Qatar has approved the use of Pfizer-BioNTech and Moderna vaccines. Around 75 per cent of the population’s eligible people have received at least one dose of vaccination, according to the Ministry of Public Health.
All passengers to Qatar, regardless of age, including those previously vaccinated or infected, must undergo a pre-travel COVID-19 PCR test within 72 hours of arrival in Qatar at the country of origin in an approved medical centre. The PCR test result should be negative before they are allowed to board the plane to Qatar, or enter the country through the land border.
Certain categories of arrivals will be subject to testing at the Qatari ports. They include passengers travelling for less than 72 hours such as government employees on official missions, official visitors and diplomats as well as passengers who lost the PCR-test certificate during travel. Travellers with symptoms will be tested as necessary as judged by the medical team at the ports.
All passengers transiting through Qatar must have the mandatory pre-travel PCR test certificate valid for 72 hours of arrival in the country. In case they require another PCR test for their onward destination, they can have it at the Hamad International Airport for a standard fee of QAR 300 per test, according to the Ministry of Public Health.

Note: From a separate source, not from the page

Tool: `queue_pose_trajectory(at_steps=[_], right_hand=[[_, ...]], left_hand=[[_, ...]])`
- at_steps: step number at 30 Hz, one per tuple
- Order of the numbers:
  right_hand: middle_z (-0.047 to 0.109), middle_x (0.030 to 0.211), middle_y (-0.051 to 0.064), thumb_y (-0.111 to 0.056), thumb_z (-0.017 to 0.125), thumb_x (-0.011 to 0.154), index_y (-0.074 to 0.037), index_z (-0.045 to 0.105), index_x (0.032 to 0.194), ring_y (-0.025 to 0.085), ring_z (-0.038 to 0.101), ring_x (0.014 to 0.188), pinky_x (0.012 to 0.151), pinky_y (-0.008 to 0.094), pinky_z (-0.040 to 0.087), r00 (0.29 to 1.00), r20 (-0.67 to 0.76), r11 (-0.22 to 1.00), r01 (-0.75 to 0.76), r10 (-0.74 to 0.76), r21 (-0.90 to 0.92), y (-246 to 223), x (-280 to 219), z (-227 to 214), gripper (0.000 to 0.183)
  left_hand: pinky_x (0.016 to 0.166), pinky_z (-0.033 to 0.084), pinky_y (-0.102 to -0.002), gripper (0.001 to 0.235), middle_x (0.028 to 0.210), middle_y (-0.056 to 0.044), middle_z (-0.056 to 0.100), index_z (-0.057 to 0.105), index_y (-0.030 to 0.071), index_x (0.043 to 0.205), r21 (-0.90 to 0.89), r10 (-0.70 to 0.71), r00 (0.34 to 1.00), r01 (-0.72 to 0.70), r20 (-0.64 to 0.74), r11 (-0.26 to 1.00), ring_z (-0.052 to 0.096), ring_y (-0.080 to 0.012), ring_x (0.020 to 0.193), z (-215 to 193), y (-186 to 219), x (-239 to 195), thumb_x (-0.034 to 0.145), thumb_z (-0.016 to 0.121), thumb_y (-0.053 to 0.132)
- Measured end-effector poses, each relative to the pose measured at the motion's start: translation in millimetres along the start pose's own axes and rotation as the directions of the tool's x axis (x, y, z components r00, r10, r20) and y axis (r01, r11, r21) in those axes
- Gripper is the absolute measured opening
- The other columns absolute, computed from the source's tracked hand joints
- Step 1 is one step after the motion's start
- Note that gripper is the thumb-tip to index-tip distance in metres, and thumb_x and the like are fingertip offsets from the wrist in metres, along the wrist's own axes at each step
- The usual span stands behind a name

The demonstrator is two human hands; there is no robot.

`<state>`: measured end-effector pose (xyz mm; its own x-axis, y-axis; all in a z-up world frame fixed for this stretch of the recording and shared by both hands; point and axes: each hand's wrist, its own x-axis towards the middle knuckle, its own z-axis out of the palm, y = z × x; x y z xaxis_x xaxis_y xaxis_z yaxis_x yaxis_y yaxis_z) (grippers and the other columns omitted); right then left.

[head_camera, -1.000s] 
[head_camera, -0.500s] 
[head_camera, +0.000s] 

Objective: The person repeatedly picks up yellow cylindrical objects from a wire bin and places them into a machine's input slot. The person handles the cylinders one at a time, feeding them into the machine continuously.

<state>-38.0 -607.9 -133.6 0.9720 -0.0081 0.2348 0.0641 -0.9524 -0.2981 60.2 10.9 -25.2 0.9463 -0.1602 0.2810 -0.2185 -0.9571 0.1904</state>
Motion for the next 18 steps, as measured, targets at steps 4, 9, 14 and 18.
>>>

Travellers, who undergo home quarantine, must have a negative PCR test result performed on day 6 in order to be released from Isolation. Meanwhile, individuals who go into hotel quarantine, must have a negative PCR test result done prior to discharge from hotel quarantine.
Qatari citizens, foreign residents, and visitors are required to bear the cost of the hotel quarantine for seven days, if the institutional quarantine criteria apply, provided that the booking is made through the “Discover Qatar” website before their travel abroad.
Qataris and foreign residents (including those with prior entry visas), who have completed the vaccination doses, are exempt from quarantine upon return from travel if at least 14 days have passed after receiving the second dose of a two-dose series vaccine, or the single dose in case of a single-dose vaccine.
The vaccines must be recognised by the Qatari Ministry of Public Health along with a negative result of a PCR test done before returning to Qatar. The ministry has already approved the following vaccines: Pfizer BioNTech, Moderna, AstraZeneca, Covishield (AstraZeneca), Johnson & Johnson and Sinopharm.